Spots Global Cancer Trial Database for Gemcitabine Hydrochloride and Oxaliplatin or Observation in Treating Patients With Biliary Tract Cancer That Has Been Removed by Surgery

The following info and data is provided "as is" to help patients around the globe.
We do not endorse or review these studies in any way.

Trial Identification

Brief Title: Gemcitabine Hydrochloride and Oxaliplatin or Observation in Treating Patients With Biliary Tract Cancer That Has Been Removed by Surgery

Official Title: Phase III Multicenter Randomized Study Comparing the Effect of Adjuvant Chemotherapy for Six Months With Gemcitabine-Oxaliplatin 85 mg/m2 (GEMOX 85) to Observation in Patients Who Underwent Surgery for Cancer of the Bile Ducts

Study ID: NCT01313377

Conditions

Extrahepatic Bile Duct Cancer

Gallbladder Cancer

Liver Cancer

Interventions

gemcitabine hydrochloride

oxaliplatin

clinical observation

adjuvant therapy

quality-of-life assessment

Study Description

Brief Summary: RATIONALE: Drugs used in chemotherapy, such as gemcitabine hydrochloride and oxaliplatin, work in different ways to stop the growth of tumor cells, either by killing the cells or by stopping them from dividing. Observation is watching a patient's condition but not giving treatment until symptoms appear. It is not yet known whether giving gemcitabine hydrochloride together with oxaliplatin is more effective than observation in treating patients with biliary tract cancer that has been removed by surgery. PURPOSE: This randomized phase III trial is studying giving gemcitabine hydrochloride together with oxaliplatin to see how well it works compared with observation in treating patients with biliary tract cancer that has been removed by surgery.

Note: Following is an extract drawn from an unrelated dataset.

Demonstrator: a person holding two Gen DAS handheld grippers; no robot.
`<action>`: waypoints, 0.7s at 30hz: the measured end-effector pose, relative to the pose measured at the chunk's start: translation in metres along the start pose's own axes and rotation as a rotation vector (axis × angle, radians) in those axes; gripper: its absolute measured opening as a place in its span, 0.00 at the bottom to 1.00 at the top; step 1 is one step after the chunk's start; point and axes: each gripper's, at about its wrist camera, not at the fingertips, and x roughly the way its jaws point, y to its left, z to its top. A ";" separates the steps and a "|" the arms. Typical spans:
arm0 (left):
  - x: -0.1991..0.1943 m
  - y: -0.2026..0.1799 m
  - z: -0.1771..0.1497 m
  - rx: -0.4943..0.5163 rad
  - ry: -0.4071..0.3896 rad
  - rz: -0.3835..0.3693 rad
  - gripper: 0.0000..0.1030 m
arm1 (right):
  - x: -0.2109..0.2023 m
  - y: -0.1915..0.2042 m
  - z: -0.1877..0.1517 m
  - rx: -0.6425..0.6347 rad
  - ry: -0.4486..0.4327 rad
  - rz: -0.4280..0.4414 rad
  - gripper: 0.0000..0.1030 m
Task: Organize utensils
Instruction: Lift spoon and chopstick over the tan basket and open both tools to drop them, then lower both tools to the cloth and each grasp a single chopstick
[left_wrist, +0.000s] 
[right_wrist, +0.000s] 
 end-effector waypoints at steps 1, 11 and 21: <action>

Detailed Description: OBJECTIVES: Primary * Compare disease-free survival (DFS) of patients with resected biliary tract cancer treated with adjuvant gemcitabine hydrochloride and oxaliplatin versus clinical observation. * Compare quality of life of these patients. Secondary * Compare overall survival of these patients. * Determine the toxicity of the chemotherapy in these patients. * Explore prognostic factors for DFS including resection result (R0 vs R1), location of primary tumor (intrahepatic vs extrahepatic vs gallbladder), evolution of CA19-9, and lymph node involvement (N0 vs N+ and Nx). (Exploratory) * Study pathological factors in surgical specimens to identify main characteristics and phenotypic clinicoanatomical biliary tract cancers before therapy. (Exploratory) * Identify nontumor-associated liver injury and factors that may facilitate the emergence of biliary tract cancers. (Exploratory) * Identify signaling pathways that may predict response to therapy. (Exploratory) * Determine the molecular characteristics to differentiate tumors according to their position in the biliary tract (extrahepatic bile duct, intrahepatic cholangiocarcinoma site \[hilar\], and peripheral cholangiocarcinoma vesicle site). (Exploratory) OUTLINE: This is a multicenter study. Patients are randomized to 1 of 2 treatment arms. * Arm I: Patients receive gemcitabine hydrochloride IV over 100 minutes on day 1 and oxaliplatin IV over 2 hours on day 2. Treatment repeats every 14 days for 12 courses. * Arm II: Patients undergo clinical observation only every 4 weeks for 5 months. Quality of life is assessed at baseline, at 3 and 6 months, and then at all follow-up visits. After completion of study therapy, patients are followed up at 6 months, every 3 months for 2 years, and then every 6 months for 3 years.